Many don’t consider community college as an option; they should
They do not want to consider community college or a gap year — for many reasons, but often because their parents, who, like my husband and me, moved to Palo Alto because the schools were good, do not want to consider those possibilities. The students envision what will happen in the spring of their senior year when everyone can discuss who is going where this fall. The parents expect barbecues and hiking trips with friends with high school-aged children who shudder.
What will people think? What will they post — or not post — on social media? What will they write on their holiday card? Affix to their car bumper? The shame of it all. The thinly veiled looks of pity from other parents in the cereal aisle at Trader Joe’s.
And because the idea of missing a stop on the success train — good school to a good college to a good job—is too gruesome for words, no one likes to talk about it. And so we don’t.
Potential responses to an intrusive question
My daughter and I spent half an hour considering things she could have said to Cappuccino Lady. Among them:
— I went to the school of hard knocks.
— I’m conducting field research for my anthropology Ph.D., focusing on public/employee interactions at local coffee shops.
— None of your business.
— I have three children under five, and I must support them somehow [discreetly sliding the tip jar closer to Cappuccino Lady].
What galls me most is the assumption that my daughter should be in school instead of working a menial job, that there is only one way to be successful, and being a barista at Peet’s is not it. I’ve spent several days spinning a world of possibilities where I set Cappuccino Lady straight, including being at Peet’s when she asks my daughter why she’s not in school.

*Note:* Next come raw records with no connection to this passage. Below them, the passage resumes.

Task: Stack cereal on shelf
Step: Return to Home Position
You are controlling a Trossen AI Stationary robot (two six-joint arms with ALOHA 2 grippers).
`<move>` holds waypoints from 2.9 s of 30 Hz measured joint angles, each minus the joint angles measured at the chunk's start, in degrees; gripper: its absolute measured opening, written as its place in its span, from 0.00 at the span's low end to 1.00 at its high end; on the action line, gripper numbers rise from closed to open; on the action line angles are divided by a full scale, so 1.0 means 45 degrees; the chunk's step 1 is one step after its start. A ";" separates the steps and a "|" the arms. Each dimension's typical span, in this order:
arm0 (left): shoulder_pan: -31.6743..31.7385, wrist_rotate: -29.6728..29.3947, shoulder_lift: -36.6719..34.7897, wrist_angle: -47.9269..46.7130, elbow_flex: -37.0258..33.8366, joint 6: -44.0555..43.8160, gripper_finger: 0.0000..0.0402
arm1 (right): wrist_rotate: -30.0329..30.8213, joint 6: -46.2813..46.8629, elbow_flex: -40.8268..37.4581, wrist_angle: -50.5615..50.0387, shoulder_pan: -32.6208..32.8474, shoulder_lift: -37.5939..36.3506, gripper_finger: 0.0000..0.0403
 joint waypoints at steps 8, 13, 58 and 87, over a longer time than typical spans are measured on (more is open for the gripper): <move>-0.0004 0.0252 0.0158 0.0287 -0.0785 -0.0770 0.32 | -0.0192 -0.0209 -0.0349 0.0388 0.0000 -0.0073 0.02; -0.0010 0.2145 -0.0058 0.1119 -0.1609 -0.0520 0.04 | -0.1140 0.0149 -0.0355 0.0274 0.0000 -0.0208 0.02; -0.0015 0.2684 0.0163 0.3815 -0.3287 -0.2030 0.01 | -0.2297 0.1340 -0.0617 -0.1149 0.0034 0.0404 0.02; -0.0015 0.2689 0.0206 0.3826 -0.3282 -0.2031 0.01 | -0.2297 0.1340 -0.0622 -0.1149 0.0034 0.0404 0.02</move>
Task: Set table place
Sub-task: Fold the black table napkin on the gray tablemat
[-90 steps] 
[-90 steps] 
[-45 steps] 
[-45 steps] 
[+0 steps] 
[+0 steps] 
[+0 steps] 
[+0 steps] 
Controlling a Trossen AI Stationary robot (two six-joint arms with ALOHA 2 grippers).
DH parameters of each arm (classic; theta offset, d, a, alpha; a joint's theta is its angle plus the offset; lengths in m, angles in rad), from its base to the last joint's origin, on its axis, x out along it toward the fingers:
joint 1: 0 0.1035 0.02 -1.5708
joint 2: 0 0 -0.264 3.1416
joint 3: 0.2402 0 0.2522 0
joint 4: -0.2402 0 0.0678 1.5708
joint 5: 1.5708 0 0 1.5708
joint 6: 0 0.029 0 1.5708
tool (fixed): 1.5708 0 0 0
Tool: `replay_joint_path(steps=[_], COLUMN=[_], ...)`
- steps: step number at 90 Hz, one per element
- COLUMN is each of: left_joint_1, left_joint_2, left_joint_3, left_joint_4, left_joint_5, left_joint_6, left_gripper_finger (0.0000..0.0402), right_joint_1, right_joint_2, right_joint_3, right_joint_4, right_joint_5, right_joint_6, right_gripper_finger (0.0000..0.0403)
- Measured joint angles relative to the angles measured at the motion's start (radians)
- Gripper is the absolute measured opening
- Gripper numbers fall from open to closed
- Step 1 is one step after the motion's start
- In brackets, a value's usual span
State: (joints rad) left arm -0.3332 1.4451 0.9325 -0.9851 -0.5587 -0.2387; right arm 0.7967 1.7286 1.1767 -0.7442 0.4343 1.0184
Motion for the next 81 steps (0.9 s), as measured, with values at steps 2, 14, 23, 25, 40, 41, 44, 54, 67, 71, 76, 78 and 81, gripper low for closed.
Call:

In this scenario, I storm up to her and shout, “Do you know what this girl has been through? Do you know that she’s one of the most naturally gifted writers I’ve ever known, that she has pored over the UC Santa Cruz course catalog and wants to take “Histories and Cultures of Piracy” and “Monsters in Literature” after she transfers, that she reads everything from science fiction to James Baldwin’s “Nothing Personal,” that when we watched the second season of The White Lotus, she made offhand remarks about plot and character development that would put a seasoned television critic to shame?

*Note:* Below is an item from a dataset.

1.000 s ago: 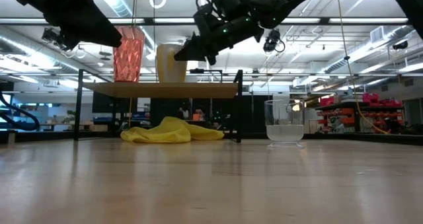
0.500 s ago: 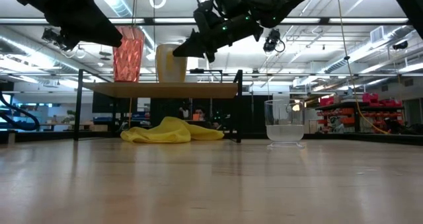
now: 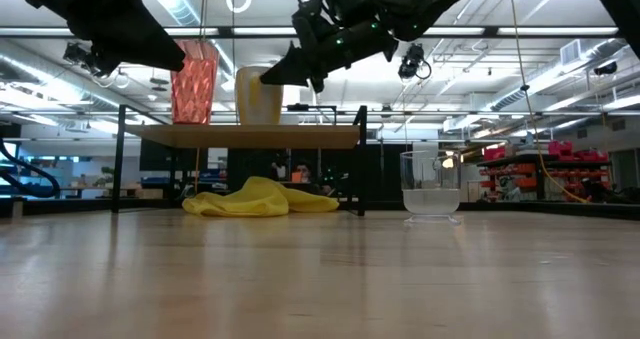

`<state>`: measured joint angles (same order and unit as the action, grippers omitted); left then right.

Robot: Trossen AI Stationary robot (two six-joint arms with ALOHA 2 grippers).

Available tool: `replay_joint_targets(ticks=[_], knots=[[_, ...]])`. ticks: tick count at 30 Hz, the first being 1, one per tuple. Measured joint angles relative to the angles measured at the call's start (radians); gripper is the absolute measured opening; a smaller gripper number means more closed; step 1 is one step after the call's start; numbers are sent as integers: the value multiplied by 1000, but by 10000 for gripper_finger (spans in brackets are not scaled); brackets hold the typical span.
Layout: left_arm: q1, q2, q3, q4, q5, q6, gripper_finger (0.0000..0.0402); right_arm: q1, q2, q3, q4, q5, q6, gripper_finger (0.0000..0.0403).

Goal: Stack small to large cups/mugs on shelf
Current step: Put the yellow mug on the shelf, then put the transparent mug on the shelf

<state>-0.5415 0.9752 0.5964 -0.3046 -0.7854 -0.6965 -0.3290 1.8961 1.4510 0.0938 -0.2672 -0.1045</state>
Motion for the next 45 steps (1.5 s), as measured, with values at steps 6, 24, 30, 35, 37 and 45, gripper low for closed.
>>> replay_joint_targets(ticks=[6,24,30,35,37,45], knots=[[0,0,0,0,0,0,107,-2,-21,-1,-81,41,-1,6],[0,0,0,-9,0,-27,107,120,-436,-1,-722,213,96,55],[0,0,0,-8,0,-33,107,313,-604,-1,-989,448,250,55],[0,0,0,-7,0,-36,107,542,-710,-77,-1076,635,432,55],[0,0,0,-7,0,-42,107,633,-752,-153,-1066,727,510,55],[0,0,0,-7,0,-44,107,837,-835,-631,-745,971,758,55]])
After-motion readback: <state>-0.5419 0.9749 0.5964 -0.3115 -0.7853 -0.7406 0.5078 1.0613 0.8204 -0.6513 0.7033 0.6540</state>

Not everyone can or wants to go to college
And you know what else, Cappuccino Lady?” I imagine myself yelling, hands on my hips, frothing with anger. “Not everyone can go to college. Not everyone wants to go to college. Not everyone thrives in college. Success is not one-size-fits-all. I know people who didn’t graduate from college who lead meaningful lives, and I know people who graduated from good colleges (the best colleges! The US News & World Report says so!) who are incurious and arrogant and not that much fun to spend time with. But sure, let’s continue to use narrow metrics to define what it means to be successful. That’s worked out well. There’s a whole book, in fact, about how well it worked out!”

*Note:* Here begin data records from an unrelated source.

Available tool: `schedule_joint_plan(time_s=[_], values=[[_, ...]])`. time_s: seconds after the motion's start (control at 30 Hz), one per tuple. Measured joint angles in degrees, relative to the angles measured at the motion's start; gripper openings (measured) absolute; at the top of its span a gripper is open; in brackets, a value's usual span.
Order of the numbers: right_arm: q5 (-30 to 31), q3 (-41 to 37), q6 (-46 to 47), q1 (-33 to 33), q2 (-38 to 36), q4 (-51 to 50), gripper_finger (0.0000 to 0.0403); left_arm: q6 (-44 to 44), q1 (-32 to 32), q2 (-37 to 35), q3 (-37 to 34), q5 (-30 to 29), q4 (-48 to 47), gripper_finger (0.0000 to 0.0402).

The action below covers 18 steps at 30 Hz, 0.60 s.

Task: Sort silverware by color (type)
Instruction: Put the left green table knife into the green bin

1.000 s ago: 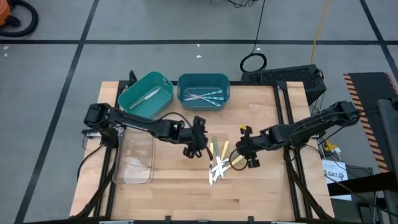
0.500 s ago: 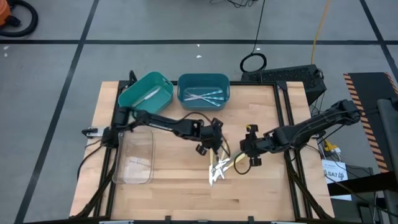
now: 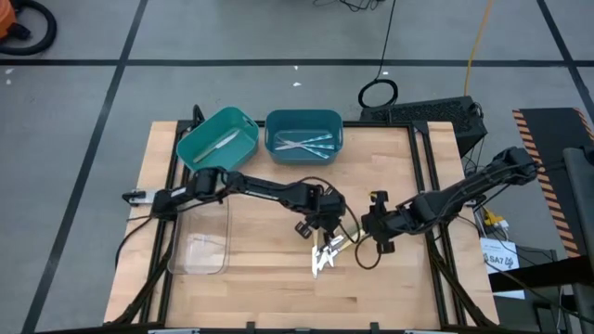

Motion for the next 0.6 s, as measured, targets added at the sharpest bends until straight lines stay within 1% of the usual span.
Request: schedule_joint_plan(time_s=[0.1,0.3,0.4,0.47,0.6], values=[[0.0,0.0,0.4,0.5,0.0,2.0,0.0153,-4.4,0.3,0.8,1.6,0.1,-4.9,0.0140],[1.8,0.0,-0.5,0.7,0.4,9.8,0.0153,-17.9,1.8,0.7,3.7,0.0,-17.3,0.0140],[3.1,-0.1,-1.4,1.0,1.3,12.4,0.0153,-23.5,2.2,0.8,4.2,0.0,-18.7,0.0140],[4.6,-0.2,-1.3,1.4,2.2,14.5,0.0153,-28.1,2.3,0.8,5.0,0.0,-21.7,0.0140],[6.1,-4.1,-1.8,2.0,4.3,25.5,0.0153,-38.1,2.4,0.8,6.2,0.0,-26.1,0.0140]])
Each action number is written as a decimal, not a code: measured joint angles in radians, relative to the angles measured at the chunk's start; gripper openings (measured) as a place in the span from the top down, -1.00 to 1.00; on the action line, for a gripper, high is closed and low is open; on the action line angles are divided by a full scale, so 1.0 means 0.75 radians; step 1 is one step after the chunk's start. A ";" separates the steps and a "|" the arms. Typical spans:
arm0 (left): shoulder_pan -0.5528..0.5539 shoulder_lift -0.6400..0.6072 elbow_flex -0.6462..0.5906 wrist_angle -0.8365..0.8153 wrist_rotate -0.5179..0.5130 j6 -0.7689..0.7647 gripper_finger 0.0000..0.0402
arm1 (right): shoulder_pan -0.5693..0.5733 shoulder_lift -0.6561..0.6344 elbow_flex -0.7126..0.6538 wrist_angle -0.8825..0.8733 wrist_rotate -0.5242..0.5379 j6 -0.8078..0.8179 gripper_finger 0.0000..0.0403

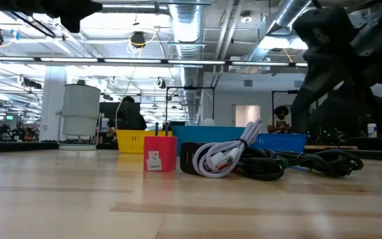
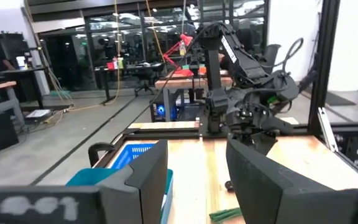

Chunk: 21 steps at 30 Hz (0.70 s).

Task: Pick and place items into bin
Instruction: Put the black charger cable into the small blue bin

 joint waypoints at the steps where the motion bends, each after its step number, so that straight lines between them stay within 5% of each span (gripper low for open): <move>1: -0.003 0.001 0.000 -0.003 0.008 0.010 0.23 | -0.004 0.011 0.012 0.000 -0.011 0.000 0.21; 9: -0.005 0.001 0.000 -0.004 0.031 0.026 0.23 | -0.074 0.113 0.126 -0.145 -0.173 0.006 0.02; 21: -0.005 0.001 0.000 -0.048 0.032 0.006 0.23 | -0.148 0.283 0.247 -0.287 -0.284 0.011 0.04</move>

Eventually, my Walter Mitty fantasy deflates. My daughter doesn’t need me to fight her battles. She knows what she knows; she’s emerging from the shadow of growing up in Palo Alto, and she’s more robust, resilient, and vibrant for it. She has learned so much already, and she will continue to learn, and there are so many things about her that make me proud, not least of which is that she is currently working on mastering latte art, where you make intricate designs in the foam. She’s starting with a heart.